Instead companies could submit data from observational studies, in which researchers have no control over the experiment, ongoing surveillance studies and other clinical experience.

In addition, the FDA would be allowed to approve new indications based on a review of clinical data summaries, rather than full packages, potentially speeding up the approval time.

The bill would also require the agency to consider using real world experience as opposed to randomized trials to support or satisfy requirements for post-market studies.

But companies are required to conduct additional trials to confirm that the expected benefit actually materializes. The bill would reduce the need for such trials.

It would also make it easier for companies to provide economic analyses to insurance companies and others involved in reimbursement. 

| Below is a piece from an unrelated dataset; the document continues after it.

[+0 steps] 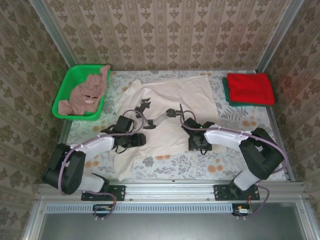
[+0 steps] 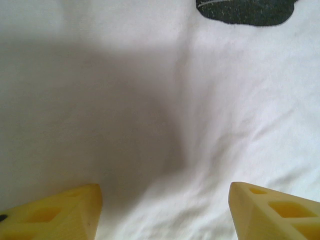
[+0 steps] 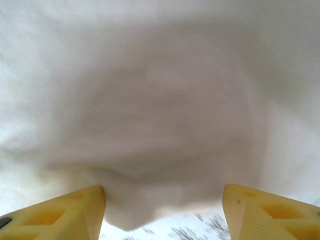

"If included in the final version of the bill, known as 21st Century Cures",
So the question is when? Any american here who can give us more information?
Im french and not aware of all that, it's the senate who gonna vote for that bill or what?

It could really be a great news if it's happening

----------


## lacazette

"20 june - House Energy & Commerce Chair Fred Upton (R-MI) has signaled he won't bring his 21st Century Cures bill to the floor next week as he continues to negotiate offsets,...."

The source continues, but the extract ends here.